** Opening DATA BLOCK block **
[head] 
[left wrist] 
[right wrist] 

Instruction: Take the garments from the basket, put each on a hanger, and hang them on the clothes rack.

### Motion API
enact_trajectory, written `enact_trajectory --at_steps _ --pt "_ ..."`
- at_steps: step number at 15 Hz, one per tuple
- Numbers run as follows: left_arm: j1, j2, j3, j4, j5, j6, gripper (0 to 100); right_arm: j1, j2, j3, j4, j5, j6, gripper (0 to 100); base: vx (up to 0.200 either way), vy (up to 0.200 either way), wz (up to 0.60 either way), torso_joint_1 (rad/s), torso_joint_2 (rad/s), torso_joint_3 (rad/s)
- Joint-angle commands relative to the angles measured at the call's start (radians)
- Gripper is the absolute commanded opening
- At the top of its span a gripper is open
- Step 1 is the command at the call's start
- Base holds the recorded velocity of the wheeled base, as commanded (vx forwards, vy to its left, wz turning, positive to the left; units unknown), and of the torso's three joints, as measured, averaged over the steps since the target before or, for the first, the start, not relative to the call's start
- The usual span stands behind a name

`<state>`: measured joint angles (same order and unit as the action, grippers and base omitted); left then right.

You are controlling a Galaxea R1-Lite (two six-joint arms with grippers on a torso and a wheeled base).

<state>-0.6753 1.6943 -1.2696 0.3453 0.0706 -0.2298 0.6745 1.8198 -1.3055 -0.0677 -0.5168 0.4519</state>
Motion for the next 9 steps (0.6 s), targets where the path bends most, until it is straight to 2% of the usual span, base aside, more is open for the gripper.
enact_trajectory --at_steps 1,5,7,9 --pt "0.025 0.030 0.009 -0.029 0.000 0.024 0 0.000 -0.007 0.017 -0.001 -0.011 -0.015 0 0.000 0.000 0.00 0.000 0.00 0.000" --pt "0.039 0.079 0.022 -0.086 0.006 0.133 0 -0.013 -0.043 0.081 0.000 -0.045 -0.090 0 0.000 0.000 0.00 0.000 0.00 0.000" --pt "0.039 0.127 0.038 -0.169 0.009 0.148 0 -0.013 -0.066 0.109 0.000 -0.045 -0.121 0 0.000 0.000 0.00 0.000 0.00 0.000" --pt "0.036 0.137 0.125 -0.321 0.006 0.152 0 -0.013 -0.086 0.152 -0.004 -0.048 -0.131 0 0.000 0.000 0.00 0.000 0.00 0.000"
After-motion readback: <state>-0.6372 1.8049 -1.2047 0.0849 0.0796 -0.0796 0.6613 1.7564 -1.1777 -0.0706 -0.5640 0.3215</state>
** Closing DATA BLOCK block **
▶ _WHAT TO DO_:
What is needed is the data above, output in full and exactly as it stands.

▶ _EXERCISE OUTPUT_:
[head] 
[left wrist] 
[right wrist] 

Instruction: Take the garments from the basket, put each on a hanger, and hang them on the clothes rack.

### Motion API
enact_trajectory, written `enact_trajectory --at_steps _ --pt "_ ..."`
- at_steps: step number at 15 Hz, one per tuple
- Numbers run as follows: left_arm: j1, j2, j3, j4, j5, j6, gripper (0 to 100); right_arm: j1, j2, j3, j4, j5, j6, gripper (0 to 100); base: vx (up to 0.200 either way), vy (up to 0.200 either way), wz (up to 0.60 either way), torso_joint_1 (rad/s), torso_joint_2 (rad/s), torso_joint_3 (rad/s)
- Joint-angle commands relative to the angles measured at the call's start (radians)
- Gripper is the absolute commanded opening
- At the top of its span a gripper is open
- Step 1 is the command at the call's start
- Base holds the recorded velocity of the wheeled base, as commanded (vx forwards, vy to its left, wz turning, positive to the left; units unknown), and of the torso's three joints, as measured, averaged over the steps since the target before or, for the first, the start, not relative to the call's start
- The usual span stands behind a name

`<state>`: measured joint angles (same order and unit as the action, grippers and base omitted); left then right.

You are controlling a Galaxea R1-Lite (two six-joint arms with grippers on a torso and a wheeled base).

<state>-0.6753 1.6943 -1.2696 0.3453 0.0706 -0.2298 0.6745 1.8198 -1.3055 -0.0677 -0.5168 0.4519</state>
Motion for the next 9 steps (0.6 s), targets where the path bends most, until it is straight to 2% of the usual span, base aside, more is open for the gripper.
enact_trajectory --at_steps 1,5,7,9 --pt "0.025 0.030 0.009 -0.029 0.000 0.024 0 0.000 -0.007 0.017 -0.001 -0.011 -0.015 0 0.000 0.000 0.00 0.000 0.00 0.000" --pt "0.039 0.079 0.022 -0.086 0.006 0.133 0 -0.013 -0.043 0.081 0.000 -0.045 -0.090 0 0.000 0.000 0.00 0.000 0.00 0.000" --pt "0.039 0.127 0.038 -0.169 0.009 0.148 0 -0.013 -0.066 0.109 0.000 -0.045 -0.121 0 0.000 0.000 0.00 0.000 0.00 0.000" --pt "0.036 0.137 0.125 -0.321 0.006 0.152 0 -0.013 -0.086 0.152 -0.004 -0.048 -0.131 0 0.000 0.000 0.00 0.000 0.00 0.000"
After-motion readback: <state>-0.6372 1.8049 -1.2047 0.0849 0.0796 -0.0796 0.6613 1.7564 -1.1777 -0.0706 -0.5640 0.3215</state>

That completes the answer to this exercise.